Task to complete =
The reply should hold only the lines below beginning at the one with "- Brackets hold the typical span" and ending at the one with "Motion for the", copied exactly, with every picture left out.
═══ Collected material
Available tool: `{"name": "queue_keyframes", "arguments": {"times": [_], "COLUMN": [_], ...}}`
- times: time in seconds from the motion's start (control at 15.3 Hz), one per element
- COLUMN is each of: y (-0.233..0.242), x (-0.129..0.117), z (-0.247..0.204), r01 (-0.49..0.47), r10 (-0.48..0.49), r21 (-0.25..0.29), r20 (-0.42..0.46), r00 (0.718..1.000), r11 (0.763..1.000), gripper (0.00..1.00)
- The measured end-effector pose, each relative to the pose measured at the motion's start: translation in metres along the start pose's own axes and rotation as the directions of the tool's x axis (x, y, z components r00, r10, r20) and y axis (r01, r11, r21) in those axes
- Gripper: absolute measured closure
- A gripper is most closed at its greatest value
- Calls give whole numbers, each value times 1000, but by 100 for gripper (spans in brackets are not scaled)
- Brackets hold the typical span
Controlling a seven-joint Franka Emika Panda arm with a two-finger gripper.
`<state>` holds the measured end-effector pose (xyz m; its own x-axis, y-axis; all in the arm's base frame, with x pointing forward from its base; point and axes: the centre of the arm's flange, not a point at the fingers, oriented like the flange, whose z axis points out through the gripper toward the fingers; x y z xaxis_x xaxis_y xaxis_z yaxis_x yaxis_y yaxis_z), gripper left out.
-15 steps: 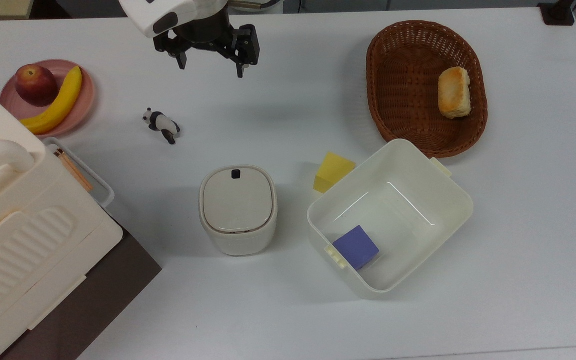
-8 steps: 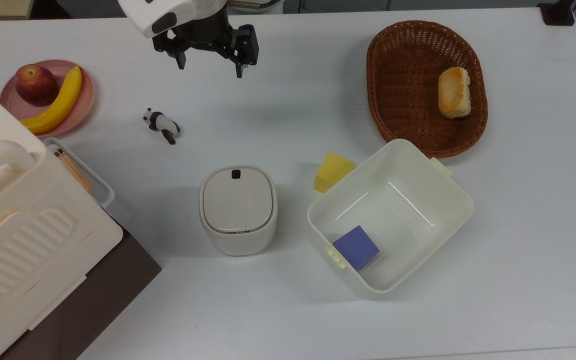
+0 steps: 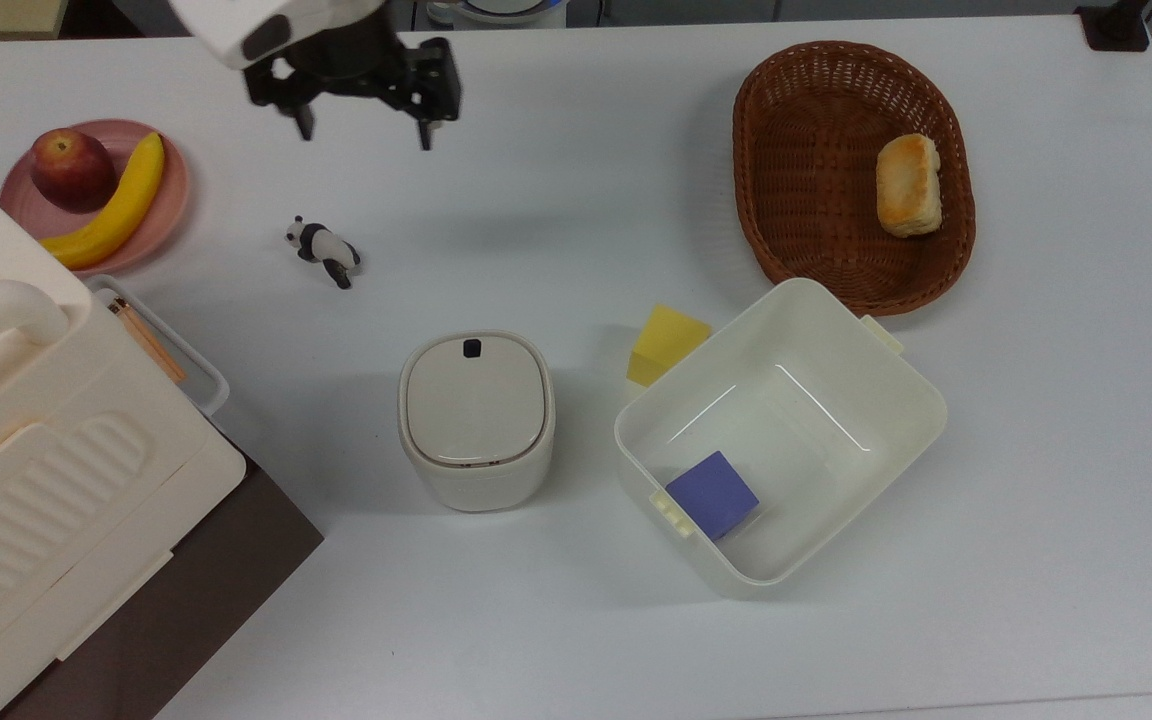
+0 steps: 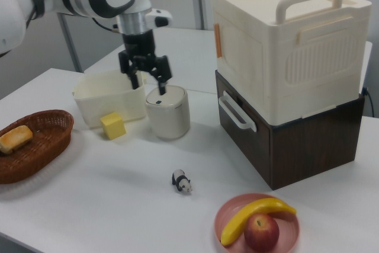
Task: Slide the drawer open
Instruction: 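Move the open gripper toward the white handle of the wooden drawer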
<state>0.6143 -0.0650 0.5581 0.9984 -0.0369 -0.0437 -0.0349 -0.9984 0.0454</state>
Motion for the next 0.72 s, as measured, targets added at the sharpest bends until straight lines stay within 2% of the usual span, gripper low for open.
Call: {"name": "queue_keyframes", "arguments": {"times": [0.2,0.33,0.46,0.66,0.72], "y": [37,63,83,96,97], "x": [8,11,14,27,33], "z": [-7,-8,-1,18,26], "r01": [111,200,284,404,429], "r10": [-113,-207,-295,-425,-454], "r21": [-30,-61,-87,-154,-182], "r20": [-101,-144,-153,-137,-129], "r00": [988,968,943,895,882], "r11": [993,978,955,901,885], "gripper": [0,0,0,2,6]}}
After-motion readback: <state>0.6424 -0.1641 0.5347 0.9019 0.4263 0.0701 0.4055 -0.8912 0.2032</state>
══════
Task response =
- Brackets hold the typical span
Controlling a seven-joint Franka Emika Panda arm with a two-finger gripper.
`<state>` holds the measured end-effector pose (xyz m; its own x-axis, y-axis; all in the arm's base frame, with x pointing forward from its base; point and axes: the centre of the arm's flange, not a point at the fingers, oriented like the flange, whose z axis points out through the gripper toward the fingers; x y z xaxis_x xaxis_y xaxis_z yaxis_x yaxis_y yaxis_z), gripper left out.
-15 steps: 
-8 steps: 
+0 steps: 
+0 steps: 
Task: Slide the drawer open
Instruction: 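Move the open gripper toward the white handle of the wooden drawer
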<state>0.6143 -0.0650 0.5581 0.9984 -0.0369 -0.0437 -0.0349 -0.9984 0.0454</state>
Motion for the next 0.72 s, as measured, targets added at the sharpest bends until straight lines stay within 2% of the usual span, gripper low for open.

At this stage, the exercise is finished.